Supplied data: Begin

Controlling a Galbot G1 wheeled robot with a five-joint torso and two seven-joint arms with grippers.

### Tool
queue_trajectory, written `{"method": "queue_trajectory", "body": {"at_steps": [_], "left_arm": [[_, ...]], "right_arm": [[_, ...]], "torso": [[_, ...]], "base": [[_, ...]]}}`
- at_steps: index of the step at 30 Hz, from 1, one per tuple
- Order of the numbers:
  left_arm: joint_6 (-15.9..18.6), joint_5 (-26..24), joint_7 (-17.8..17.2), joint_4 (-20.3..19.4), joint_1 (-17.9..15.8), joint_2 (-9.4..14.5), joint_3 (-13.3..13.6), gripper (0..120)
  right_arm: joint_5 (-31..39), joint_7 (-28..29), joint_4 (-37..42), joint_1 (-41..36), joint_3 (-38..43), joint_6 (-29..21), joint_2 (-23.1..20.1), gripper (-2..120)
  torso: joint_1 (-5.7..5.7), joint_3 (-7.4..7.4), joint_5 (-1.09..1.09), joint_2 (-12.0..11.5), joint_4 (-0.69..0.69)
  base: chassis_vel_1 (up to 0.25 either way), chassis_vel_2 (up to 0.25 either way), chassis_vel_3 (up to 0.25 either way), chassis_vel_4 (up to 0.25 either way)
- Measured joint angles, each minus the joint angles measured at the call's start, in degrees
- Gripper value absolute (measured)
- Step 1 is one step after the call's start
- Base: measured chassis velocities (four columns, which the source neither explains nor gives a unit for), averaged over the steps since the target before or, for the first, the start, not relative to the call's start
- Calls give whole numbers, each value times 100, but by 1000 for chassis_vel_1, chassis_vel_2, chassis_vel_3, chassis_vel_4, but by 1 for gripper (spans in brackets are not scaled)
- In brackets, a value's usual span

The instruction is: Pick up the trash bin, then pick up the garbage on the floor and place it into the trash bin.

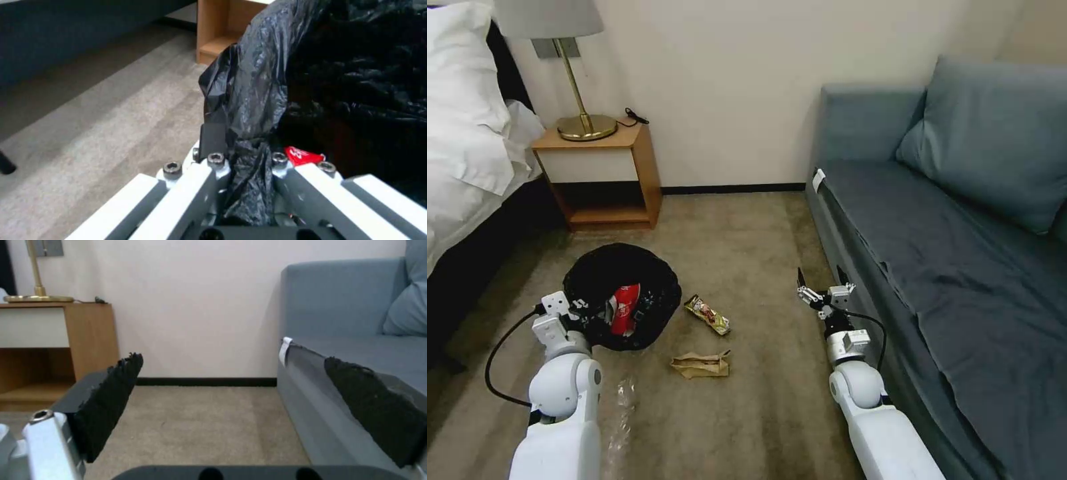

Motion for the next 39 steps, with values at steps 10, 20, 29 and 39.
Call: {"method": "queue_trajectory", "body": {"at_steps": [10,20,29,39], "left_arm": [[1,-20,1,-40,4,26,-40,2],[10,-26,-1,-76,35,23,-42,2],[4,-26,-2,-50,36,12,-41,2],[-8,-19,-26,29,-7,11,-56,2]], "right_arm": [[-23,5,-28,-22,-15,22,40,100],[-25,9,-28,-33,-34,23,41,100],[-23,10,-47,-4,-50,24,21,100],[79,-67,-62,144,-71,71,-2,100]], "torso": [[0,0,0,0,1],[0,0,0,0,1],[0,0,0,0,0],[0,0,0,0,1]], "base": [[-74,77,71,-73],[-93,81,80,-92],[-82,66,82,-70],[-63,88,79,-88]]}}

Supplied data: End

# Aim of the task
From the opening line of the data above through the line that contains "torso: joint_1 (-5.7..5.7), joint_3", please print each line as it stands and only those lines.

# Output
Controlling a Galbot G1 wheeled robot with a five-joint torso and two seven-joint arms with grippers.

### Tool
queue_trajectory, written `{"method": "queue_trajectory", "body": {"at_steps": [_], "left_arm": [[_, ...]], "right_arm": [[_, ...]], "torso": [[_, ...]], "base": [[_, ...]]}}`
- at_steps: index of the step at 30 Hz, from 1, one per tuple
- Order of the numbers:
  left_arm: joint_6 (-15.9..18.6), joint_5 (-26..24), joint_7 (-17.8..17.2), joint_4 (-20.3..19.4), joint_1 (-17.9..15.8), joint_2 (-9.4..14.5), joint_3 (-13.3..13.6), gripper (0..120)
  right_arm: joint_5 (-31..39), joint_7 (-28..29), joint_4 (-37..42), joint_1 (-41..36), joint_3 (-38..43), joint_6 (-29..21), joint_2 (-23.1..20.1), gripper (-2..120)
  torso: joint_1 (-5.7..5.7), joint_3 (-7.4..7.4), joint_5 (-1.09..1.09), joint_2 (-12.0..11.5), joint_4 (-0.69..0.69)

The full output has already been given.